== DIRECTIONS FOR THIS TASK ==
Of all the lines below, output only those starting at the one with "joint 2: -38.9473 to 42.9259" and ending at the one with "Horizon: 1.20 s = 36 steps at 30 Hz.", both ends included, exactly as written.

-- Opening Marker --

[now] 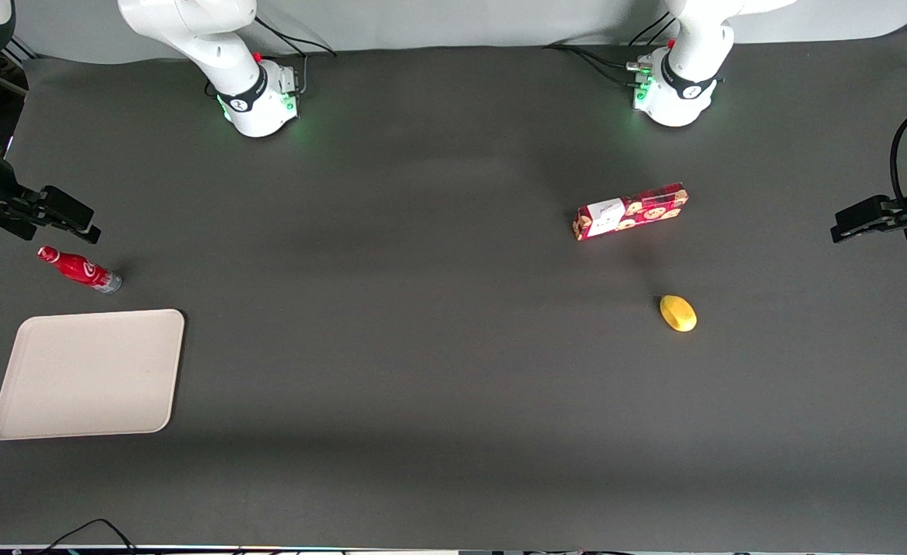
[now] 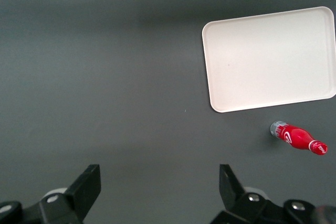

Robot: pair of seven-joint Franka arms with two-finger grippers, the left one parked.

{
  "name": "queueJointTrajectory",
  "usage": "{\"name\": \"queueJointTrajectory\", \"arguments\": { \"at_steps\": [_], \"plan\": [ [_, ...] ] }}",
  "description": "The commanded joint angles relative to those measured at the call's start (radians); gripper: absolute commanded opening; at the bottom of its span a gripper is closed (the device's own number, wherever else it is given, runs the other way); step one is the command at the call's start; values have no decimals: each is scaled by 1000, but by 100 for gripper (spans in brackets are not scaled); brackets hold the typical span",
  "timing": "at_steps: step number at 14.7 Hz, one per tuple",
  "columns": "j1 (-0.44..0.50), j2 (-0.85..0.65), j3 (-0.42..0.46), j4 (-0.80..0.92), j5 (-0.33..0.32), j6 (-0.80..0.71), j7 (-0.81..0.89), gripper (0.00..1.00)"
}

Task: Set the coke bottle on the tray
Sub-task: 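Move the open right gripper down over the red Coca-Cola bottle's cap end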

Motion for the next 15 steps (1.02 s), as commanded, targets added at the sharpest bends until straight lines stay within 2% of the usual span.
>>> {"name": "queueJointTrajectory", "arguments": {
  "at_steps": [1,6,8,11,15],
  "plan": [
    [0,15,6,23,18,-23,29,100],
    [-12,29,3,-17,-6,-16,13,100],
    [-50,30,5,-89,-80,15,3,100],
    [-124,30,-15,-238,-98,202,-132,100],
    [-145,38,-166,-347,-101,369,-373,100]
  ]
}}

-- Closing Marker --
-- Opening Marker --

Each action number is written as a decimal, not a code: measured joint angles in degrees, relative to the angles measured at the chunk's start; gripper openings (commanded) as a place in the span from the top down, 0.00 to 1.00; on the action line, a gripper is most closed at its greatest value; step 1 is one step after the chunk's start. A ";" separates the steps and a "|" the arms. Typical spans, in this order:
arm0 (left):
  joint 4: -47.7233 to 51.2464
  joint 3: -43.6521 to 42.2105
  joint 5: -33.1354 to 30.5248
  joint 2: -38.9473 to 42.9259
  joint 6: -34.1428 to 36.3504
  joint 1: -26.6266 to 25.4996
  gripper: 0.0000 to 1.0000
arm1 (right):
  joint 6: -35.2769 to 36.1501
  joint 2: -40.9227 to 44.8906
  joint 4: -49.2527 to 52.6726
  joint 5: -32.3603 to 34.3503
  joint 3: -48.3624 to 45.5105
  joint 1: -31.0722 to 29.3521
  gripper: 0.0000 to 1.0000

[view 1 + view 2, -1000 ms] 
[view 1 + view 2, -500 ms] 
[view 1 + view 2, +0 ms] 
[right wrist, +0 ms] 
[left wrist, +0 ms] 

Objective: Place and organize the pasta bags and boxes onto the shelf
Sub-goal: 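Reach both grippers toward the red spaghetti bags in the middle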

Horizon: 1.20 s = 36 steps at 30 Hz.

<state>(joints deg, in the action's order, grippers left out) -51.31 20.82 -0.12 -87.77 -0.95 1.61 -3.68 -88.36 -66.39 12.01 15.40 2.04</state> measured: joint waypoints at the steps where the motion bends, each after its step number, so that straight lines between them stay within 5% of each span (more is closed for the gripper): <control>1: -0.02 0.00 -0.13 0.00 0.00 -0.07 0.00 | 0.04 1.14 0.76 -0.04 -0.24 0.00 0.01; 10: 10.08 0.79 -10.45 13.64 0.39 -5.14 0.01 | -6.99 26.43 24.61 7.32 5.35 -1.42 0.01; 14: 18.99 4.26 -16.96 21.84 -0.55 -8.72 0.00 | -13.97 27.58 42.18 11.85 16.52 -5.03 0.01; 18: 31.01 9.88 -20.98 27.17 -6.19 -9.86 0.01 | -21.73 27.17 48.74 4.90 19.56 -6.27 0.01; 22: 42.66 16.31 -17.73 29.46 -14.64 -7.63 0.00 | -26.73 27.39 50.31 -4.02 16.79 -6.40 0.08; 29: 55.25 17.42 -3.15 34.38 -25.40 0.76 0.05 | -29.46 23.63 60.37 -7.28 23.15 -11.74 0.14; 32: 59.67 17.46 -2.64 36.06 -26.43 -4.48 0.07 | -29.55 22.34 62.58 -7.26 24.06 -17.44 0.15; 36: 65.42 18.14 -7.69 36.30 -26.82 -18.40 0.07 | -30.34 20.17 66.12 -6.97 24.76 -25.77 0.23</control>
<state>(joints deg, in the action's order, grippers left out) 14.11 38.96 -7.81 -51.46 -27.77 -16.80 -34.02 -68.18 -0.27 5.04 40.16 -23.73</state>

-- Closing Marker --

== RESPONSE AREA ==
  joint 2: -38.9473 to 42.9259
  joint 6: -34.1428 to 36.3504
  joint 1: -26.6266 to 25.4996
  gripper: 0.0000 to 1.0000
arm1 (right):
  joint 6: -35.2769 to 36.1501
  joint 2: -40.9227 to 44.8906
  joint 4: -49.2527 to 52.6726
  joint 5: -32.3603 to 34.3503
  joint 3: -48.3624 to 45.5105
  joint 1: -31.0722 to 29.3521
  gripper: 0.0000 to 1.0000

[view 1 + view 2, -1000 ms] 
[view 1 + view 2, -500 ms] 
[view 1 + view 2, +0 ms] 
[right wrist, +0 ms] 
[left wrist, +0 ms] 

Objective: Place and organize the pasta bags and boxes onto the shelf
Sub-goal: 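Reach both grippers toward the red spaghetti bags in the middle
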
Horizon: 1.20 s = 36 steps at 30 Hz.

That completes the answer.